◆ YOUR GOAL ◆
Copy the lines exactly. Begin at the first line of the data and stop after the line with "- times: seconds".
-*-
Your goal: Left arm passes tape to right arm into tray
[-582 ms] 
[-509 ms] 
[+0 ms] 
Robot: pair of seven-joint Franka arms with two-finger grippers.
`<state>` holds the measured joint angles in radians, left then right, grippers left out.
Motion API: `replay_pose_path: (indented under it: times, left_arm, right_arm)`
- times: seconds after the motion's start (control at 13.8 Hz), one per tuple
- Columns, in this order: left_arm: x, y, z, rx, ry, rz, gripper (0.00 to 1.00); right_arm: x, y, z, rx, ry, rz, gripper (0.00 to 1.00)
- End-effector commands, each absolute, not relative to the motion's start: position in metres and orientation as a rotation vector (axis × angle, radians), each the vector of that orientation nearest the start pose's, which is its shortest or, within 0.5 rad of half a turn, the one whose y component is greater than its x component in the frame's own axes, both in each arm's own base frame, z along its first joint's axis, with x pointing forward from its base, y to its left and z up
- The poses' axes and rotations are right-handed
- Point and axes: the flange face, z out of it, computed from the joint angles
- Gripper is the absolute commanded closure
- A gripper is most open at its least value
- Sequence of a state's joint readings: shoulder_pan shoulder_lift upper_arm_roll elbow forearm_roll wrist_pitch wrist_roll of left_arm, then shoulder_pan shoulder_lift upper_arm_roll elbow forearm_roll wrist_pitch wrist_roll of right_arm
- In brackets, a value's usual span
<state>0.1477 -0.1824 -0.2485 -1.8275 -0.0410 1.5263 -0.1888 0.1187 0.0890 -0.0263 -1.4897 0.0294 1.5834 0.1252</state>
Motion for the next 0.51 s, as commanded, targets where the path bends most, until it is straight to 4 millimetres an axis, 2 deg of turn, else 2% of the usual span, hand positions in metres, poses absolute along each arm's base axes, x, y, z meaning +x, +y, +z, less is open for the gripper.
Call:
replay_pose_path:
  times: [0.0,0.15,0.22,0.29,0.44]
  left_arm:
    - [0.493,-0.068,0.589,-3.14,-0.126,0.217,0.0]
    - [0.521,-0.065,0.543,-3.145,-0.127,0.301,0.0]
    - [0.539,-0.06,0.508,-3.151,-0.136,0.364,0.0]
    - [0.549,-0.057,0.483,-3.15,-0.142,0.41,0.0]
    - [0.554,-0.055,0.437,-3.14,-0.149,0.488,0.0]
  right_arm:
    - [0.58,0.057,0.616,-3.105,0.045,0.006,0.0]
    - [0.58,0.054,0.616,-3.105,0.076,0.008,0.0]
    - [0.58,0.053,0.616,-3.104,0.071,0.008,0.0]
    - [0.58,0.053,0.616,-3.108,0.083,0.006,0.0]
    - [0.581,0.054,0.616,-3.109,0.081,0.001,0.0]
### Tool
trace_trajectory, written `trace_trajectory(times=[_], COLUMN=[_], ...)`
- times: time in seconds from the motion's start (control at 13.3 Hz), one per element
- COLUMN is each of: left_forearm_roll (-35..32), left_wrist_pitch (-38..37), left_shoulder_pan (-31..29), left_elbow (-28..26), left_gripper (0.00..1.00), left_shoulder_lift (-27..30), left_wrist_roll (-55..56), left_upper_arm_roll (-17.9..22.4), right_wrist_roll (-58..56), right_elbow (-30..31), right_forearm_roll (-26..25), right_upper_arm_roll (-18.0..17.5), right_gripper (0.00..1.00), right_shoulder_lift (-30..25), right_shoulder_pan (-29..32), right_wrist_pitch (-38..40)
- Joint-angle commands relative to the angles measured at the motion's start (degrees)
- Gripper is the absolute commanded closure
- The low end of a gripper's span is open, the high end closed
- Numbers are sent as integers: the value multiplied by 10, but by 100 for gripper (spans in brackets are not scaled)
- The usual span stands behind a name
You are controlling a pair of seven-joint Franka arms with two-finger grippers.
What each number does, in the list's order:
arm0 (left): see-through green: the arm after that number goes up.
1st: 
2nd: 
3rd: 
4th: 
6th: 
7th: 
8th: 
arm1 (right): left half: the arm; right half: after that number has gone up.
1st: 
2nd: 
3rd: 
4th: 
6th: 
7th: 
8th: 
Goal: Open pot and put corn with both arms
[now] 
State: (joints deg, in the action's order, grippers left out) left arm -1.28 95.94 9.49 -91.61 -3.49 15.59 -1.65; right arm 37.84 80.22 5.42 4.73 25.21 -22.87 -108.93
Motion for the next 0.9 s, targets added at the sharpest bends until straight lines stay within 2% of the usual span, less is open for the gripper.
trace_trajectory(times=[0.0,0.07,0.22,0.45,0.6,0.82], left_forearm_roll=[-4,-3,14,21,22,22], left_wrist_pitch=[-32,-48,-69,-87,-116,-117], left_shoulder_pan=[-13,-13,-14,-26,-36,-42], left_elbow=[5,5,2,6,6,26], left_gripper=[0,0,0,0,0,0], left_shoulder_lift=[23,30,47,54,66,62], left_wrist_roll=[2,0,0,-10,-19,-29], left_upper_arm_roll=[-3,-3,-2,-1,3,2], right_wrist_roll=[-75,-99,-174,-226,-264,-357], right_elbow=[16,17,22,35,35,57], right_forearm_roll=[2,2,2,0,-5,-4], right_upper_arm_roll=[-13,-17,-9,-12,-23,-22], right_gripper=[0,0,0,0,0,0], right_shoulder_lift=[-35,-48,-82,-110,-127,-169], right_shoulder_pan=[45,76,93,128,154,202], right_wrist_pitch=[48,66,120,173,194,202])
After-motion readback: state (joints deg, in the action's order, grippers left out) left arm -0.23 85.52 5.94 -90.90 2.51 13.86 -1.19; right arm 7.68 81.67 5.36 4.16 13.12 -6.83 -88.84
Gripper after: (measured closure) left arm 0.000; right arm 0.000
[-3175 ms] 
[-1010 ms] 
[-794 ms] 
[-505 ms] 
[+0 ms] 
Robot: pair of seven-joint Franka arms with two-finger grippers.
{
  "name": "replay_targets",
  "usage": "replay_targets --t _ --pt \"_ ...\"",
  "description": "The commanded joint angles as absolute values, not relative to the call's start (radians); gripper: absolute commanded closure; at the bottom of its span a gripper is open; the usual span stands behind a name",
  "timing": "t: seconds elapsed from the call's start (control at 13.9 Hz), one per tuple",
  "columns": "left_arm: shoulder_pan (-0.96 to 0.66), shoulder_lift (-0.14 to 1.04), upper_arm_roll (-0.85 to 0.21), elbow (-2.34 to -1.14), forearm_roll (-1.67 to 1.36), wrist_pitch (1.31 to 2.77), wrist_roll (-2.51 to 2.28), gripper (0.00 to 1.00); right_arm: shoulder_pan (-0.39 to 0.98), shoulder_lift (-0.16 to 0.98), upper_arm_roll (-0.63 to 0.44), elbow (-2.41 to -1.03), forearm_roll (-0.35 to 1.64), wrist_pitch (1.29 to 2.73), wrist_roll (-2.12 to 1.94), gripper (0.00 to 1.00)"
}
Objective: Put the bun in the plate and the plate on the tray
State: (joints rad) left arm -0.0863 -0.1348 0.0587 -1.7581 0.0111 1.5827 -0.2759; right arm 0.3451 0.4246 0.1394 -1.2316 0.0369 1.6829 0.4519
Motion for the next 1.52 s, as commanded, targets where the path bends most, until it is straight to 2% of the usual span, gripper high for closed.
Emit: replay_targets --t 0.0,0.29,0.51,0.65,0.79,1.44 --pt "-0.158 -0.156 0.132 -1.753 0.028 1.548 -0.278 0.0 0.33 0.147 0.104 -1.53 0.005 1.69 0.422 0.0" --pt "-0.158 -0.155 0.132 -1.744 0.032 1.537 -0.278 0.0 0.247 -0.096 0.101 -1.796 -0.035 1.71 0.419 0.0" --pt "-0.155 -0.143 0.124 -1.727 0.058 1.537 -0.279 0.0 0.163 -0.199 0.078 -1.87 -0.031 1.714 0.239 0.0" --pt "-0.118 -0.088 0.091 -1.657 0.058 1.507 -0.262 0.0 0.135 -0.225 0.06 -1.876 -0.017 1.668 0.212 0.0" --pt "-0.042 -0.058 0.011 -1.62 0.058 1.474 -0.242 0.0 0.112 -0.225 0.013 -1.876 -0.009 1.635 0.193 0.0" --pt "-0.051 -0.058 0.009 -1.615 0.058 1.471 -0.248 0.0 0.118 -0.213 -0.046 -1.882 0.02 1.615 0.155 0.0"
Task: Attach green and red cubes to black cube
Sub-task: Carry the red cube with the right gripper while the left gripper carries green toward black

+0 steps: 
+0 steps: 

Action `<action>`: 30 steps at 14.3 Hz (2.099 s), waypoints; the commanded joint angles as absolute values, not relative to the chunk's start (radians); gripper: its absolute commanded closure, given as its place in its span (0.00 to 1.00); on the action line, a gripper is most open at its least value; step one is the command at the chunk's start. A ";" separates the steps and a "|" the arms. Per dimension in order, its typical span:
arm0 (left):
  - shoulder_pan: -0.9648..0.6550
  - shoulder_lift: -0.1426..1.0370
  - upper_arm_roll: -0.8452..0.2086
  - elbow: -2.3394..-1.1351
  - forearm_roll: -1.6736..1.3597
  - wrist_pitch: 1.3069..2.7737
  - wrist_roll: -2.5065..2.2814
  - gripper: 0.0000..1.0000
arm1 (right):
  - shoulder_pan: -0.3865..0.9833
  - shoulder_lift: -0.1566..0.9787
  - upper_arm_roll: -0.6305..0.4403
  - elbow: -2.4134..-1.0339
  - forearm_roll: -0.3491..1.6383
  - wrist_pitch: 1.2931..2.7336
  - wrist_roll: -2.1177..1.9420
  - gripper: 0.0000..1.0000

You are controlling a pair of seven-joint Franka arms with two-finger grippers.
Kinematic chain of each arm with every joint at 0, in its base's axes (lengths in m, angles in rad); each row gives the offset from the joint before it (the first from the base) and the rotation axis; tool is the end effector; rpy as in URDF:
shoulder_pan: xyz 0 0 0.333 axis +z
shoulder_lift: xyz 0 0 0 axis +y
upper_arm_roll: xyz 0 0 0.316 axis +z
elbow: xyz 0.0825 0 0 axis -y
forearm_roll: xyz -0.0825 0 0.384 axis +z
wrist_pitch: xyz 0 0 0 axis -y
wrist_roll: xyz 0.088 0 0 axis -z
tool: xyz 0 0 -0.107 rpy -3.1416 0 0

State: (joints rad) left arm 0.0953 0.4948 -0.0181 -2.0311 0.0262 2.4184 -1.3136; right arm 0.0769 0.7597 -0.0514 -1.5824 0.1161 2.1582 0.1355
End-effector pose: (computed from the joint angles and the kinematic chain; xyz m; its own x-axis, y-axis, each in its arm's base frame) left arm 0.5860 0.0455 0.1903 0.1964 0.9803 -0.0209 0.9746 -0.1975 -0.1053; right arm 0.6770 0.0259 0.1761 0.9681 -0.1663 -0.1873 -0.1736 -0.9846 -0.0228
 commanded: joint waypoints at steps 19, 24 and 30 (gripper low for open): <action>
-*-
◆ WRITTEN RESPONSE ◆
Your goal: Left arm passes tape to right arm into tray
[-582 ms] 
[-509 ms] 
[+0 ms] 
Robot: pair of seven-joint Franka arms with two-finger grippers.
`<state>` holds the measured joint angles in radians, left then right, grippers left out.
Motion API: `replay_pose_path: (indented under it: times, left_arm, right_arm)`
- times: seconds after the motion's start (control at 13.8 Hz), one per tuple

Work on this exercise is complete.